Stored dataset items
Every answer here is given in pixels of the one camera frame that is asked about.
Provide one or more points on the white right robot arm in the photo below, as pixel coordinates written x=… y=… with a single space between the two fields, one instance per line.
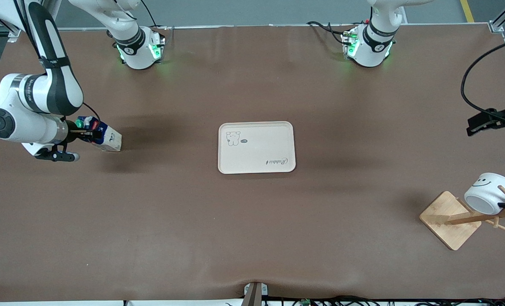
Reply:
x=44 y=93

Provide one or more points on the wooden cup rack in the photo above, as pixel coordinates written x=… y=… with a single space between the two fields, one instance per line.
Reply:
x=448 y=212

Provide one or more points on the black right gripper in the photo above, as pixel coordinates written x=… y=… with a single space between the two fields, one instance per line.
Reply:
x=71 y=131

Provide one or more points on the brown table mat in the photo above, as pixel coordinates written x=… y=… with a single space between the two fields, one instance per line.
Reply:
x=150 y=212

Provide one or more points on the table edge camera mount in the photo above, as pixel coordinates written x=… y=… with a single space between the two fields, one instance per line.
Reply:
x=254 y=293

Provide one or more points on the beige plastic tray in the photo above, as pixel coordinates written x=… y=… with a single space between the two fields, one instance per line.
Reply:
x=261 y=148

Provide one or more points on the blue white milk carton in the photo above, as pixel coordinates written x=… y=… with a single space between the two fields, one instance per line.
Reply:
x=110 y=142

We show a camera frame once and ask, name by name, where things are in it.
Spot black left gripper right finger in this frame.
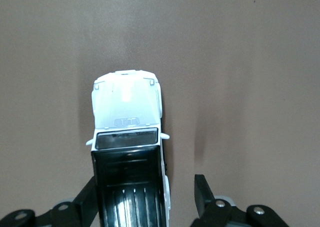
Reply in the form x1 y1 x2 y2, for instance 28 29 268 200
192 174 291 227

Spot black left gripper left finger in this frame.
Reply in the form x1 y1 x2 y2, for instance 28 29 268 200
0 175 100 227

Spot white jeep toy black roof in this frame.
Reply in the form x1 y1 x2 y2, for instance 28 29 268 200
85 68 172 227

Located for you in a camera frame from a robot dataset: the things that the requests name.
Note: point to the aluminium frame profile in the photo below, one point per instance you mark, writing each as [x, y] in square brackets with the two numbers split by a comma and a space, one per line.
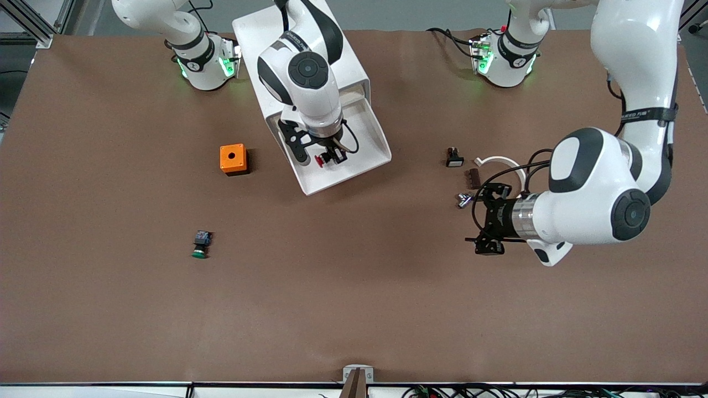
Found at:
[27, 38]

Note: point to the green push button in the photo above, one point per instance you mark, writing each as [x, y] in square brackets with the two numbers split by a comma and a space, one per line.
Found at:
[202, 239]

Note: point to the orange box with round hole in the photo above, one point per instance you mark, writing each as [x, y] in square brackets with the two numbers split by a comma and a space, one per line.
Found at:
[232, 156]

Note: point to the black switch with white cap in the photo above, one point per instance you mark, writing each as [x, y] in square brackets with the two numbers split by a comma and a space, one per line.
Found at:
[454, 161]

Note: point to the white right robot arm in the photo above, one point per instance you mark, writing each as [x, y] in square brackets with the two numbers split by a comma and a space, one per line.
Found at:
[310, 69]

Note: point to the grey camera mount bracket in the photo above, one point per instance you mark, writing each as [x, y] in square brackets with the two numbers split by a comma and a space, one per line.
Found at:
[358, 381]

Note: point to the dark brown block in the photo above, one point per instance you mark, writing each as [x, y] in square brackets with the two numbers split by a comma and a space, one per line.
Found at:
[473, 179]

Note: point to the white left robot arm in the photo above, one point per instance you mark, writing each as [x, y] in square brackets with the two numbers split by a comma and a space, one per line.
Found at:
[586, 188]

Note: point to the white table edge rail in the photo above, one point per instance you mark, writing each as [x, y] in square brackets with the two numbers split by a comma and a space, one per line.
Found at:
[110, 391]

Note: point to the chrome metal fitting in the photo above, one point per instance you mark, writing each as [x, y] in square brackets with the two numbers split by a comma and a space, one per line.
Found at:
[463, 200]

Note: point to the red push button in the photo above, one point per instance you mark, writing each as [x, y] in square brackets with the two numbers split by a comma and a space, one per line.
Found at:
[320, 161]

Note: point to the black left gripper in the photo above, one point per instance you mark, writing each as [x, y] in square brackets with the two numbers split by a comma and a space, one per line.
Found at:
[502, 216]

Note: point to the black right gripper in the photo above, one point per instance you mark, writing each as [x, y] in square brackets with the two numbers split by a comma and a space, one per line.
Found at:
[327, 147]

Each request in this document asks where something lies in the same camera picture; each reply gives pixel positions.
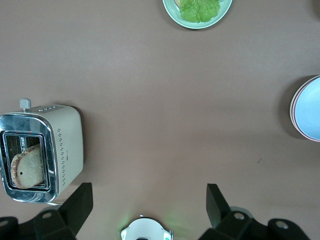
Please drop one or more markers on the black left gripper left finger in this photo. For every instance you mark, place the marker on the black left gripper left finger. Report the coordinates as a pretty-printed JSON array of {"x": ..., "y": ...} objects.
[{"x": 72, "y": 212}]

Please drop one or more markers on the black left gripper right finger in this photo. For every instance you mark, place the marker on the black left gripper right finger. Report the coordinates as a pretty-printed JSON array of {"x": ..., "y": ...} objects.
[{"x": 221, "y": 217}]

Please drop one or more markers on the light blue plate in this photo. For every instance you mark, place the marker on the light blue plate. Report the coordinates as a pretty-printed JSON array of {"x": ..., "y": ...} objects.
[{"x": 310, "y": 110}]

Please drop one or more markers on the round bread slice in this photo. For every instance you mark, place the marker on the round bread slice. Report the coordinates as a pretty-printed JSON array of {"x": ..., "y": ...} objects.
[{"x": 27, "y": 167}]

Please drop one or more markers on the beige and chrome toaster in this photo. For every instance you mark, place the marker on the beige and chrome toaster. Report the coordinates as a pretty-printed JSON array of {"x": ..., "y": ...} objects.
[{"x": 67, "y": 140}]

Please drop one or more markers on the beige plate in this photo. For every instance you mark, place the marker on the beige plate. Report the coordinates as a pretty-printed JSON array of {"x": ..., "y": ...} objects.
[{"x": 290, "y": 110}]

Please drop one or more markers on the green lettuce leaf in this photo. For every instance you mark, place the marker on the green lettuce leaf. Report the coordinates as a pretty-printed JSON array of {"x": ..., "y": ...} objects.
[{"x": 200, "y": 10}]

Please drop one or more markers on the green plate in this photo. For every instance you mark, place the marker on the green plate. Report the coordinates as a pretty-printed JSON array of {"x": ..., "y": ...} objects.
[{"x": 172, "y": 12}]

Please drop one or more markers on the toast slice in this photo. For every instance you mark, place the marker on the toast slice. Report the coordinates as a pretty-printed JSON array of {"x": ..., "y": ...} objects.
[{"x": 177, "y": 2}]

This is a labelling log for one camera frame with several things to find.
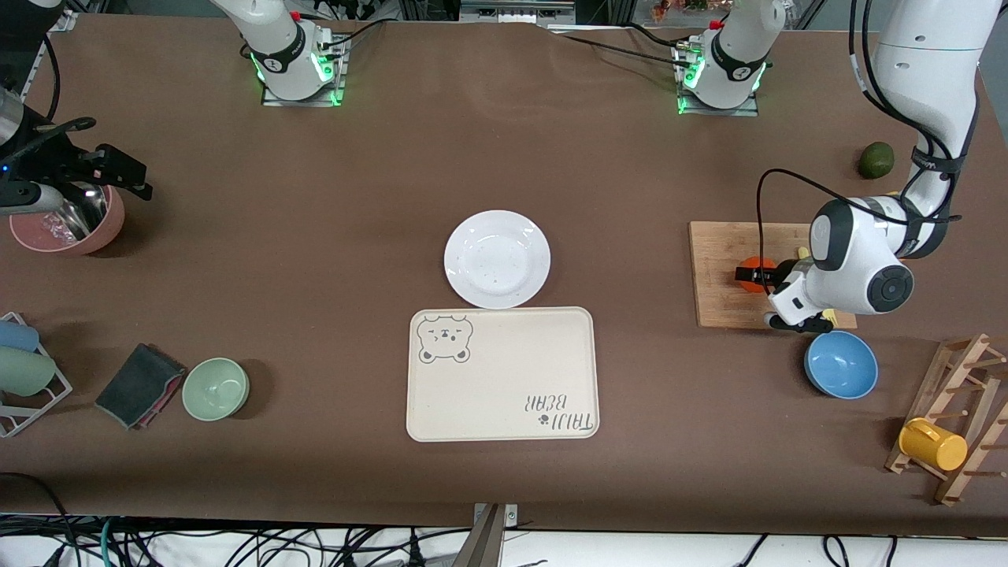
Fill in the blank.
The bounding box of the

Task to carry out:
Some of the data mentions "things". Copy every line where it does.

Task answer:
We show a camera frame once and ask, name by name, where things are in it.
Located for you in a camera frame from a robot dataset: the things that the requests name.
This is a labelling log for one camera frame with several things to find.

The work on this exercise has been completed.